In 2021, lending remains a risky avenue for transitional services providers as most that remain vary regarding their customers’ ability to meet their financial obligations. EY predicted a nearly 16% drop in consumer credit in 2020 – the sharpest since 1993. Mortgage forecasts are also dire with lending expected to rise by just 2.6%. In the business segments, the forecasts are also pessimistic: UK-based businesses, for example, were expected to borrow five times more in 2020, compared to 2019, and only start repaying in 2022.

Despite the not so good market conditions and remaining operational challenges by the end of 2020, financial companies cannot further delay the lending sector restart, especially if they want to maintain a balanced portfolio of solvent customers in the future. The response measures your organization will take in 2021 are crucial to future customer relationships, your public image, and future recovery of loan losses.

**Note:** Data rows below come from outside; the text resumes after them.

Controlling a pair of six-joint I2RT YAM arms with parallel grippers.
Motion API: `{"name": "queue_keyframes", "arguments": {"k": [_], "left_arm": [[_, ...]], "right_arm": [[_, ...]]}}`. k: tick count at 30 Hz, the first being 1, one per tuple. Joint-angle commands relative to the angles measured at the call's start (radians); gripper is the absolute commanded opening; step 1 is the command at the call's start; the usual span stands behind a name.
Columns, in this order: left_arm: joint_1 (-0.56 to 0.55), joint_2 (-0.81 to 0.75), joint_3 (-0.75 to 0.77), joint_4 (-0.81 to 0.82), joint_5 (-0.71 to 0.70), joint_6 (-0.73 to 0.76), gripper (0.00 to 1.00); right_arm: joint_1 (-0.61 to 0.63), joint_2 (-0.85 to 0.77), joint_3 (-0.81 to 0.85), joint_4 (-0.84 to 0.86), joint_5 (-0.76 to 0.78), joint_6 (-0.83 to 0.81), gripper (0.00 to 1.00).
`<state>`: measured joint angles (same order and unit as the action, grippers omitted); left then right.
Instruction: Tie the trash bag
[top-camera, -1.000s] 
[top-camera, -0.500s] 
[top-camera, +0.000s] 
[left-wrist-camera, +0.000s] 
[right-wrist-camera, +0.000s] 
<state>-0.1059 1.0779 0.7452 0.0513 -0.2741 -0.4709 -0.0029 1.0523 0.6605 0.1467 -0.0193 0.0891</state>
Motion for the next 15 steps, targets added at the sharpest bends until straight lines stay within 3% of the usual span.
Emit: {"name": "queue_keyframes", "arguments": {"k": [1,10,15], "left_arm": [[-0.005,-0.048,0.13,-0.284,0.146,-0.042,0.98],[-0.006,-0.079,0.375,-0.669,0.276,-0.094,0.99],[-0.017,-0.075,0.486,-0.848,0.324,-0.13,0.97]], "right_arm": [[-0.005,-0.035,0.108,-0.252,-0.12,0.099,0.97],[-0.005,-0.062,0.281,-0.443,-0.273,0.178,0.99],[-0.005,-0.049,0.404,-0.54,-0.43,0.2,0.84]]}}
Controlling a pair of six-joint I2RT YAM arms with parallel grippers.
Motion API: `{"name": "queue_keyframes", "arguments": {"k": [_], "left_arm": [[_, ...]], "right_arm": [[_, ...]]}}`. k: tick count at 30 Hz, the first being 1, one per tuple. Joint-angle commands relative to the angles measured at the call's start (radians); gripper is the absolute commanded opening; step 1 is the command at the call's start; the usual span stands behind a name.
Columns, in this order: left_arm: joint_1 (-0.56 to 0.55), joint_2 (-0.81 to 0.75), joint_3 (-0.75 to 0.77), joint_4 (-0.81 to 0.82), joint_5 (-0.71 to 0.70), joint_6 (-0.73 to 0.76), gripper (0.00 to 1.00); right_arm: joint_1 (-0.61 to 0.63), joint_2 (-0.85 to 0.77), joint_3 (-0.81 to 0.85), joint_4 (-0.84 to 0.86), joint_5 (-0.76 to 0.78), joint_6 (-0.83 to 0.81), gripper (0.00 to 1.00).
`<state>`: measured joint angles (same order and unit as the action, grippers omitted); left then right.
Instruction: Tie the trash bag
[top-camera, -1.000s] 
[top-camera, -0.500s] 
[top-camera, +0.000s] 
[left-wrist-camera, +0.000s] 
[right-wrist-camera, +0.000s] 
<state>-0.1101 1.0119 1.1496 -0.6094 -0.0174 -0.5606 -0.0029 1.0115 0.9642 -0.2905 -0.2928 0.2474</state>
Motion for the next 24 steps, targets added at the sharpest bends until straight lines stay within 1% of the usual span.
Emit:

How can financial leaders navigate safely and sustainably out of the crisis? Hint: by accelerating the much overdue digital transformations in the lending sector, especially those pertaining to loan origination automation and alternative data usage.

How Alternative Lenders Are Taking over Traditional Players at the Lending Restart

While traditional financial institutions were focused on implementing emergency “defense measures”, digital-first lenders such as Kabbage (previously backed by SoftBank and Credit Suisse, recently acquired by American Express in August 2020) re-focused on growth. Despite a brief period of operational challenges, the digital lender proactively helped SMB customers access government-backed loans and provided US-based small businesses with over $7 billion in working capital in 2020. Kabbage was also among the few non-bank companies who were approved to participate in the $349 billion Paycheck Protection Program (PPP) in the US.

Unlike incumbent lenders, Kabbage provides credit decisions in under 10 minutes, using the company’s AI-based credit scoring engine. The entire process is fully digital and intuitive for first-time applicants. Apart from traditional credit scores, the company also uses alternative data – over 1.5 million alternative credit score data points per applicant – to make its decisions and minimize default rates.

Along with an array of other digital players, Kabbage has managed to amass a large and loyal customer base by leveraging emerging technologies and customer data, acquired outside of the credit reporting agencies (CRAs). Such inherent agility has enabled digital-first players to resume lending faster and adapt their infrastructure to benefit from PPP loan schemes as well as other governmental grants.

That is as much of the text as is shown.